For me being a SAHD, I believe my wife sees herself as the breadwinner and as the dominant figure in our marriage. That said, I think she does not have the respect for me she once had. I told her that last week. She says she disagrees, but at the same time tries to control me and has to show she has power over me. 

I am working on stopping this everyday. It's a f'n energy draining battle though. My IC tells me it will take a long time to change this. But I don't think I have it in me to wait a long time. Marriage should be equal, and I doubt my wife is ready to give up the power and make this a equal partnership.
_Posted via Mobile Device_


----------



## deejov (Sep 24, 2011)

jerry123 said:


> So true!!!
> 
> For me being a SAHD, I believe my wife sees herself as the breadwinner and as the dominant figure in our marriage. That said, I think she does not have the respect for me she once had. I told her that last week. She says she disagrees, but at the same time tries to control me and has to show she has power over me.
> 
> ...


Jerry,
I have a male friend that is a SAHD. He's wonderful with the kids, and he brags to everyone how lucky he feels he is that he can stay home for the next few years and raise his 3 kids.

I've seen him and his wife together at more than one BBQ or social outing. 

He carries on a superman innuendo with his wife. It's hard to explain, but it's totally a sexual thing. He grabs her waist and makes little comments about super dad is going to show wonder woman just how much stronger he is.. so hurry up and finish your drink... it's play time!! And a bunch of other little comments like going to the kiddie park after dark, and breaking the slide.

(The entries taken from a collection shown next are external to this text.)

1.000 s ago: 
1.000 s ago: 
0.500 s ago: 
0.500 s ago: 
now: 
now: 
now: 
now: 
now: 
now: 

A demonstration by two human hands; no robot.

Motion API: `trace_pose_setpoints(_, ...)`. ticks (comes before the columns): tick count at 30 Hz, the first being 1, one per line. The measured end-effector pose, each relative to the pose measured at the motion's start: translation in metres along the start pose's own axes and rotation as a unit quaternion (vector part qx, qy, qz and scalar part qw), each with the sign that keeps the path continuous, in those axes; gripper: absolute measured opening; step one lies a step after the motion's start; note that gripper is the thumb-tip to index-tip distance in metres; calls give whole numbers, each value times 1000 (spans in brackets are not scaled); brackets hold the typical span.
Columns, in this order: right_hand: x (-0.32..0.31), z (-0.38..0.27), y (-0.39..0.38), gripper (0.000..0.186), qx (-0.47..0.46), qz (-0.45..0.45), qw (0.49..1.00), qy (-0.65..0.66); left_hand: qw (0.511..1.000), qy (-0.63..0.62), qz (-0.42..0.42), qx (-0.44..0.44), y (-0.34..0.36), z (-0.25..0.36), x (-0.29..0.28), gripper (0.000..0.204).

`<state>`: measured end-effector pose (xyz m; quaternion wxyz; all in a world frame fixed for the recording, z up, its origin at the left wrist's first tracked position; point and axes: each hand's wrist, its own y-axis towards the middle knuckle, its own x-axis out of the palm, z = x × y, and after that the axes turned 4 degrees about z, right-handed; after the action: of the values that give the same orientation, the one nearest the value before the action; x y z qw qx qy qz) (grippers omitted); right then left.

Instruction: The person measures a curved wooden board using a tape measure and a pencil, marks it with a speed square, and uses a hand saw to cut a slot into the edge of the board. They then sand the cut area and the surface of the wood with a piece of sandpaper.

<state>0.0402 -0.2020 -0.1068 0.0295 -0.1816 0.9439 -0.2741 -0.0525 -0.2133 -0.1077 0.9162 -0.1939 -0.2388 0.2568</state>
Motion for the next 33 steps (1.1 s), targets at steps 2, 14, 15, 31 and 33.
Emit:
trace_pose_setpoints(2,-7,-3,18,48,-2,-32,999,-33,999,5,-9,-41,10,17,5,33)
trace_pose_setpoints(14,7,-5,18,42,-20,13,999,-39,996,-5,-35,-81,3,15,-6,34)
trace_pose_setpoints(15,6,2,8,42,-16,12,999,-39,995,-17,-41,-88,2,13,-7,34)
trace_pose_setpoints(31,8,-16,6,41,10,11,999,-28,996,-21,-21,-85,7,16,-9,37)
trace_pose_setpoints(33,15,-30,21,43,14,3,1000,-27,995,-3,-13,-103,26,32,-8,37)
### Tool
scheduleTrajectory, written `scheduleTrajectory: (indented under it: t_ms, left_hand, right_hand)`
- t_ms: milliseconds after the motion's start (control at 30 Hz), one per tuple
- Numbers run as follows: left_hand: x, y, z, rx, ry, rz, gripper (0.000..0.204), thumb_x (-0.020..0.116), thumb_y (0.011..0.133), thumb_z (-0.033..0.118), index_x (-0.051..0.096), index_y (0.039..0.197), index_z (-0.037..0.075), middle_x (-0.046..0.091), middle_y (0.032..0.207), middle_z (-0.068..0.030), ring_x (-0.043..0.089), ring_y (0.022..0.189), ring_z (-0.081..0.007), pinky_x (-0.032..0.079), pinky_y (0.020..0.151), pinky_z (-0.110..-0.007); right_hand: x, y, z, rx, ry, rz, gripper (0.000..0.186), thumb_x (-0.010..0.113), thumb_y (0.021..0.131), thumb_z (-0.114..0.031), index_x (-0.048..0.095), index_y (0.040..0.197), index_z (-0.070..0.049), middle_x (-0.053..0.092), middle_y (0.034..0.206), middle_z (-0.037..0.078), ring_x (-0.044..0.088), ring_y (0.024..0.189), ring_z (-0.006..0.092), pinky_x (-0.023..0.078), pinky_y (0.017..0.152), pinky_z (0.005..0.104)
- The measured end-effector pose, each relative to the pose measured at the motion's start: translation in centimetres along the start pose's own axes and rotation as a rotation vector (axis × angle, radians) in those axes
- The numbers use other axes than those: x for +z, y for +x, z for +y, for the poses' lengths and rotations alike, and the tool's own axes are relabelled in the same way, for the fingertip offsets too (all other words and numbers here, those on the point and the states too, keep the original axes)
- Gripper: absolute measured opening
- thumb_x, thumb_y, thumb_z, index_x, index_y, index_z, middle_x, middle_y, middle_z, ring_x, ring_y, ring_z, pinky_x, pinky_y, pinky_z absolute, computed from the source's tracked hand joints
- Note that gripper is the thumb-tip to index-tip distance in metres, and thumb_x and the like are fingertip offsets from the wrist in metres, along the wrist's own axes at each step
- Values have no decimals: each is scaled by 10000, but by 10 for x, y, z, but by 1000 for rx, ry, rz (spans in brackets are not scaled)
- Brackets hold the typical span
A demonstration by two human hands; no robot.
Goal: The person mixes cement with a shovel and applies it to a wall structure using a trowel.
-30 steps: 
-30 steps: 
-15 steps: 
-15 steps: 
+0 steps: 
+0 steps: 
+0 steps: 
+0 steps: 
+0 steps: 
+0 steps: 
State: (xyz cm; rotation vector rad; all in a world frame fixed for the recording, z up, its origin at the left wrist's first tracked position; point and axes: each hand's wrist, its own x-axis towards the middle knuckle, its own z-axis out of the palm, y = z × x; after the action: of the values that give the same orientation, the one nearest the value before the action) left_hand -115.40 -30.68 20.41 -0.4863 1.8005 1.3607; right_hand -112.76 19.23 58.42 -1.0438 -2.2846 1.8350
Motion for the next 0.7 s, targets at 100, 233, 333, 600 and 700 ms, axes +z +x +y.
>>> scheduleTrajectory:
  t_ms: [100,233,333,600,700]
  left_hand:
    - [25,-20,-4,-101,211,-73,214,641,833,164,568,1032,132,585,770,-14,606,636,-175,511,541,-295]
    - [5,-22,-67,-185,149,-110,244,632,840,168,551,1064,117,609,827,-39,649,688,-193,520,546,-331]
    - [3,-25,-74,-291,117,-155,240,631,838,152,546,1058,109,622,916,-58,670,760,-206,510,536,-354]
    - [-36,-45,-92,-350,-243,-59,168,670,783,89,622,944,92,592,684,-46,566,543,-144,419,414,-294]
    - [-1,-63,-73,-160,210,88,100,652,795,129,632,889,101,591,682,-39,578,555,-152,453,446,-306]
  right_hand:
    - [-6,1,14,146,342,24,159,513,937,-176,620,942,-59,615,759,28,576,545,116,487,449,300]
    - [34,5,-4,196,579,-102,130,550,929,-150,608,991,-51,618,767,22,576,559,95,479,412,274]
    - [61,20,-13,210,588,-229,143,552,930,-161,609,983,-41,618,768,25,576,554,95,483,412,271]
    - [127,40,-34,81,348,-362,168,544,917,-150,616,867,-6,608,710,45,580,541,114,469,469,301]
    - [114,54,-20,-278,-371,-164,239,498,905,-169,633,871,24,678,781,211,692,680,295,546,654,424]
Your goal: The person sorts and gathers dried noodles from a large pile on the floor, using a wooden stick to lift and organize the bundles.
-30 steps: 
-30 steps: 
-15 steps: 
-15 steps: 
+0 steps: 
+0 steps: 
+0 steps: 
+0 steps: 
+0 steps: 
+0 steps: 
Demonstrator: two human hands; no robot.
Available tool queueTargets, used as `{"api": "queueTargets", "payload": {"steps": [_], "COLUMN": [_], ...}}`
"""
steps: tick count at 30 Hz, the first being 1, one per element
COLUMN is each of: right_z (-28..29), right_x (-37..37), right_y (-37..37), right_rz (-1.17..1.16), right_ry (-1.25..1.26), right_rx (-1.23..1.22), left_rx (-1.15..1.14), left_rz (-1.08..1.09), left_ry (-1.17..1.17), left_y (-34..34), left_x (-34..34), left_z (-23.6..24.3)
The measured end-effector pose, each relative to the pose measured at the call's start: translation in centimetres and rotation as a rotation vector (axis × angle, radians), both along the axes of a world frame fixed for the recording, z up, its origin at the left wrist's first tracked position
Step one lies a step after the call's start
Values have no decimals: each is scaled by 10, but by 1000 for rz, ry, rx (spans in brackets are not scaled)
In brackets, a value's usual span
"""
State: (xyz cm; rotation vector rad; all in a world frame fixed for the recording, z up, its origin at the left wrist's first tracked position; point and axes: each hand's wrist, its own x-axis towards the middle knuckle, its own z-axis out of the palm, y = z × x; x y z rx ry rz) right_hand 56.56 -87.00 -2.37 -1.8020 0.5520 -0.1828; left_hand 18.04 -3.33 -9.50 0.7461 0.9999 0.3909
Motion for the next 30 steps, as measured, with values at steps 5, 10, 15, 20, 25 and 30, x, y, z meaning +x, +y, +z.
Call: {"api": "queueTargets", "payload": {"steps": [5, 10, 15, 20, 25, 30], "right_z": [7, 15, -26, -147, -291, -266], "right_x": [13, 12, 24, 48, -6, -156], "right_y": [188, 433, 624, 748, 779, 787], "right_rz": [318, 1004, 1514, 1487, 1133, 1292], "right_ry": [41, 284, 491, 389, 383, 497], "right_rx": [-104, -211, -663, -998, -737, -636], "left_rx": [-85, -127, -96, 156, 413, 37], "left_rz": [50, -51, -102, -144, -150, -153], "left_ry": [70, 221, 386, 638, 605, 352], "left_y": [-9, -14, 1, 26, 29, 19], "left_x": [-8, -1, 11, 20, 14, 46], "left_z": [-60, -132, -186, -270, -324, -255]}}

My point is, he makes total fun of it, and he's the sexy super dad in the neighborhood !!He brags about being able to "dead lift" two kids at once, you get my drift.

It's his attitude about it. And I'll say something else... most of his male friends are jealous!! They work all week, and have "to do" lists on the weekends. His wife is very very happy.


----------



## jerry123 (Apr 9, 2012)

deejov said:


> Jerry,
> I have a male friend that is a SAHD. He's wonderful with the kids, and he brags to everyone how lucky he feels he is that he can stay home for the next few years and raise his 3 kids.
> 
> I've seen him and his wife together at more than one BBQ or social outing.
> ...



LOL, should try that. 

My point is, I've done it for a while and it sort of transformed our roles. So basically I let things go in the past like her screaming at me when she got home about the dumbest things. That has all changed, she knows better not to scream and yell but there is no show of her being intimate with me at all. 

Hell, up until this part February she was turning her head when kissing me so I could only kiss on cheek.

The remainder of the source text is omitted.